What’s a She-cession?

Most economists and financial analysts predict future outcomes or trends based on historical data. They’re simply justified and evidence-based notions. However every other time in the past 100 years that there’s been a recession in North America, it’s been manufacturing-based. What does that mean to the average household? It means that male-dominated professions are hit the hardest, while services are only struggling because of a lack of money within the economy (the “ripple effect”).
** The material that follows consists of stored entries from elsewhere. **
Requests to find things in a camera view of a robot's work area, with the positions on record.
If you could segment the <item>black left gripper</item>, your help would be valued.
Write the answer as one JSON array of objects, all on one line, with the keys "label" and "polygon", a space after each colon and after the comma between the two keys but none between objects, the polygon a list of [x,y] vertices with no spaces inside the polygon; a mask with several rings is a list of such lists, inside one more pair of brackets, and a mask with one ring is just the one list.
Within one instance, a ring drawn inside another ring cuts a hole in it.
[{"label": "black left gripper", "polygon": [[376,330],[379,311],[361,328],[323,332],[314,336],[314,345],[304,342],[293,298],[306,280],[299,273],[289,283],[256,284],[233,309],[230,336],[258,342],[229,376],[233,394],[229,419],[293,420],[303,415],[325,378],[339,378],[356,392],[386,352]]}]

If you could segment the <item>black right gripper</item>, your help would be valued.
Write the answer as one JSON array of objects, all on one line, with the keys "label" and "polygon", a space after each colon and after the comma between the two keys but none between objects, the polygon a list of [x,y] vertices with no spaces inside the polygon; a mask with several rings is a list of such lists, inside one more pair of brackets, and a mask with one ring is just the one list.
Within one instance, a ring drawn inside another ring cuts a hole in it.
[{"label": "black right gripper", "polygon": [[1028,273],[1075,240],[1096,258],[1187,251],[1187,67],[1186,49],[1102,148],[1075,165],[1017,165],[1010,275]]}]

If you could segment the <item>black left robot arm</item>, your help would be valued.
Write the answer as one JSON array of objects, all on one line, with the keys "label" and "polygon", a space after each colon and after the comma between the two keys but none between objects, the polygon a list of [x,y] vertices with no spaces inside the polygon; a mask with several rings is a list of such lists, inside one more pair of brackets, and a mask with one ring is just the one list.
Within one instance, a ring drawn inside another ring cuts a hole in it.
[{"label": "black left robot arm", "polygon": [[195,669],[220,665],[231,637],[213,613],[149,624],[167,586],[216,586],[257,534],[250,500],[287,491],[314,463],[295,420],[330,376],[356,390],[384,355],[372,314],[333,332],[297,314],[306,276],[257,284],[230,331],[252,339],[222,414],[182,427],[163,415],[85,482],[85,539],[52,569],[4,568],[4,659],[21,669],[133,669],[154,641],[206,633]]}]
This current economic impact is the complete opposite — a she-cession. We’re seeing service-based businesses hit with a major loss of revenues. Those service-based professions — economists call them the “5 C’s: cleaning, catering, cashiering, clerical and caring” are predominantly held by women in the workforce. Those positions are either being decreased or deleted altogether as businesses in those sectors are being forced to close down or drastically modify the number of customers they can serve.
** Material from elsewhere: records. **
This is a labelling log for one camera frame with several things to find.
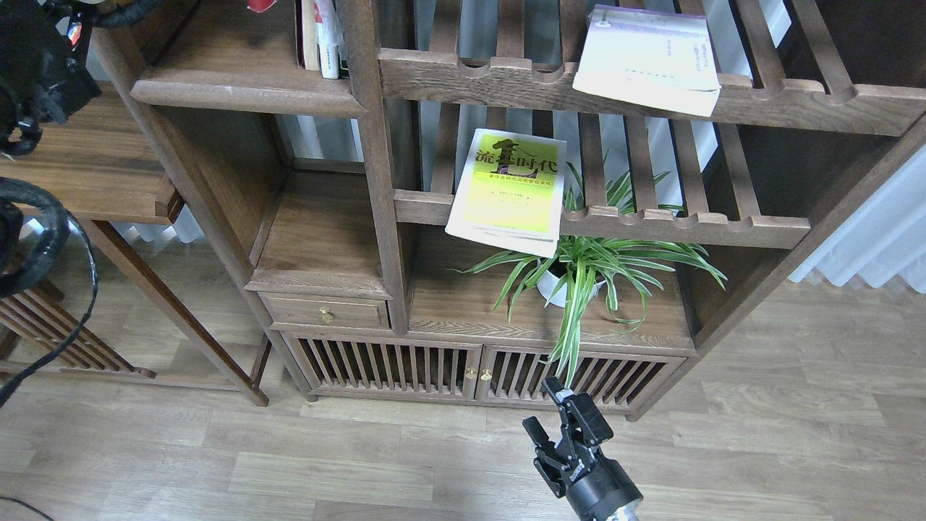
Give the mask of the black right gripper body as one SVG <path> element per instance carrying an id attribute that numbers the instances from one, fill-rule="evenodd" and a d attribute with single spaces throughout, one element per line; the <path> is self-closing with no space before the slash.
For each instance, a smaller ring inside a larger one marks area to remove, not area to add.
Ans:
<path id="1" fill-rule="evenodd" d="M 556 498 L 566 498 L 581 520 L 637 520 L 644 496 L 614 459 L 599 447 L 568 439 L 553 445 L 550 462 L 535 458 L 535 468 Z"/>

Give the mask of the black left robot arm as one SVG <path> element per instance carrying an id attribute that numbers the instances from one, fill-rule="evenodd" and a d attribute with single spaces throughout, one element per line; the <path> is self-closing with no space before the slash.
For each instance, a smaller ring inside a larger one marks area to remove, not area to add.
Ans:
<path id="1" fill-rule="evenodd" d="M 132 1 L 102 12 L 96 1 L 2 2 L 2 154 L 32 153 L 42 139 L 43 123 L 66 123 L 101 95 L 85 65 L 94 27 L 132 26 L 158 6 L 158 1 Z M 72 228 L 83 240 L 87 234 L 55 195 L 32 182 L 4 177 L 1 195 L 1 294 L 7 298 L 44 280 Z M 24 263 L 9 271 L 23 224 L 22 204 L 47 222 Z"/>

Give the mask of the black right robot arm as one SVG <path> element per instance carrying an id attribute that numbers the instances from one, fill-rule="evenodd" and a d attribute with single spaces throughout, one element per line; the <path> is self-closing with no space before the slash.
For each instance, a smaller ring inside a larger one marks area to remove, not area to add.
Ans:
<path id="1" fill-rule="evenodd" d="M 600 446 L 614 436 L 611 426 L 588 393 L 575 394 L 556 377 L 543 389 L 558 406 L 562 438 L 549 436 L 537 418 L 522 425 L 535 445 L 535 468 L 556 498 L 565 497 L 581 520 L 635 520 L 644 496 L 614 459 Z"/>

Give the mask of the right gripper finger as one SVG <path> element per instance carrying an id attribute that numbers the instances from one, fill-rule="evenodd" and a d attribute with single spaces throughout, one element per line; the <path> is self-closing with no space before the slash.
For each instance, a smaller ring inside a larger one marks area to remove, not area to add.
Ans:
<path id="1" fill-rule="evenodd" d="M 536 458 L 541 462 L 550 462 L 549 457 L 553 456 L 553 442 L 550 441 L 546 432 L 535 416 L 522 420 L 522 426 L 530 437 L 530 441 L 535 447 Z"/>
<path id="2" fill-rule="evenodd" d="M 543 380 L 543 389 L 558 405 L 563 441 L 593 448 L 613 438 L 611 426 L 588 393 L 576 394 L 556 377 Z"/>
On top of the service-based recession, we’re seeing women in North America leaving the workforce at drastic numbers because they’re CHOOSING to stay home to either facilitate their child(ren)’s remote learning or because it’s easier to manage the possibility of their child being sent home when they don’t have to juggle a job. Note that this childcare responsibility, by the evidence being self-reported in North America, is falling largely to the women in the household.

And yet…

With all of the “free cash” that the Government of Canada is putting in the hands of many Canadians, we’re seeing personal incomes up by 10%, which is fuelling the shape of our current economic recovery. The government stimulus must come to an end at some point, and while it would be expected that many women who have chosen to leave the workforce voluntarily will return once it makes sense for them, the bigger issue remains: affordable, reliable and sustainable childcare.

If nothing else, this pandemic has shone a light on many cracks in our current systems, including long-term and senior care, along with childcare. There are more and more single-parent families that do not have the choice to leave their employment to take care of their child, and risk losing their job entirely if they’re not able to juggle. Likewise, with the safety precautions as they are, many families that rely on grandparents for after school care and the like don’t have that ability right now.
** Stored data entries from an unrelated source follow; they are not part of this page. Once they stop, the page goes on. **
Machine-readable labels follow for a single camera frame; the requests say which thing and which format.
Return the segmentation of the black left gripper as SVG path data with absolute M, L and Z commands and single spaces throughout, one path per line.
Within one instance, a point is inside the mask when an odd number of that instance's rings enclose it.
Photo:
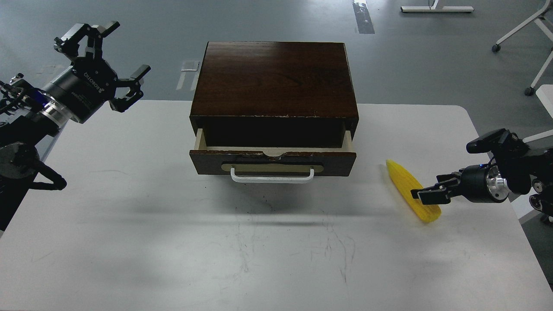
M 106 26 L 77 23 L 61 38 L 54 39 L 54 49 L 73 64 L 43 90 L 68 108 L 75 122 L 85 123 L 106 101 L 113 111 L 123 113 L 143 97 L 141 86 L 151 70 L 150 65 L 140 66 L 128 79 L 118 79 L 103 60 L 103 39 L 119 26 L 116 20 Z M 79 43 L 85 38 L 85 55 L 80 56 Z M 127 88 L 128 92 L 124 97 L 114 97 L 120 88 Z

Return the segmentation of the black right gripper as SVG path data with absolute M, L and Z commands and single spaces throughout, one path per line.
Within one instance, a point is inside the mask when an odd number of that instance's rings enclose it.
M 510 194 L 497 165 L 471 165 L 460 171 L 436 176 L 437 184 L 411 189 L 413 199 L 423 205 L 441 205 L 463 196 L 473 203 L 502 203 Z

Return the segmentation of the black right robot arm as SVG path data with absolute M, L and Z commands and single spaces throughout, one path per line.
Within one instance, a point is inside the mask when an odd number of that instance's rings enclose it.
M 485 164 L 470 165 L 448 175 L 437 175 L 437 183 L 427 188 L 414 188 L 413 199 L 423 205 L 450 203 L 463 196 L 473 203 L 502 203 L 510 194 L 525 195 L 531 207 L 539 211 L 543 221 L 552 221 L 552 148 L 529 147 L 514 132 L 502 128 L 468 142 L 470 154 L 492 153 Z

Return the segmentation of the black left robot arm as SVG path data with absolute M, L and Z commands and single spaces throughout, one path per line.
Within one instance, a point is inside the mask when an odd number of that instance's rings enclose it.
M 18 73 L 1 83 L 1 231 L 4 232 L 29 190 L 62 190 L 67 181 L 40 159 L 36 146 L 57 136 L 69 120 L 85 123 L 104 103 L 125 112 L 143 97 L 142 65 L 128 79 L 120 79 L 103 59 L 103 39 L 119 27 L 77 23 L 54 39 L 54 49 L 70 65 L 44 87 L 34 87 Z
Armine Yalnizyan wrote in October 23rd’s Financial Post, “Only a minority of workers can work from home (39 per cent, according to Statistics Canada) and now even some of those people are starting to throw in the towel after seven months of juggling paid work and full-time but unpaid childcare and home-schooling. The people most likely to ‘quit’ this untenable — but utterly fixable — situation are women. Which may explain why in September, as an additional 54,000 men joined the labour market, 57,000 women left it. This is the first time in decades we’ve seen such gendered differences.”

So why should you care?

Quite simply, this she-cession is more than just an economic issue for North America/Canada. Yes, it slows our economic recovery as those incomes remain depleted, but it also affects the ability for service-based businesses to operate and to grow. With so many women out of the workforce, if those businesses aren’t able to find talent, they’re not able to satisfy the demand for their services in a post-COVID world. A lack of supply raises prices, and so now many of the common services that may have otherwise been reasonable become out of reach financially (think cleaning services, at-home care, and yes, definitely childcare spots will be in high-demand). The ripple effects of that could severely impact households as their taxes may be on the rise at the same time, and their household incomes lower as stimulus programs end. This would make the “she-covery” slow to say the least without other solutions at play to bring women back into the labour market.

A report called The She-Covery Project: Confronting the Gendered Economic Impacts of Covid-19 in Ontario outlines some solutions to the issue, including Child care, Flexible Work and Entrepreneurship — something that many out of work women in Canada have turned to in the pandemic.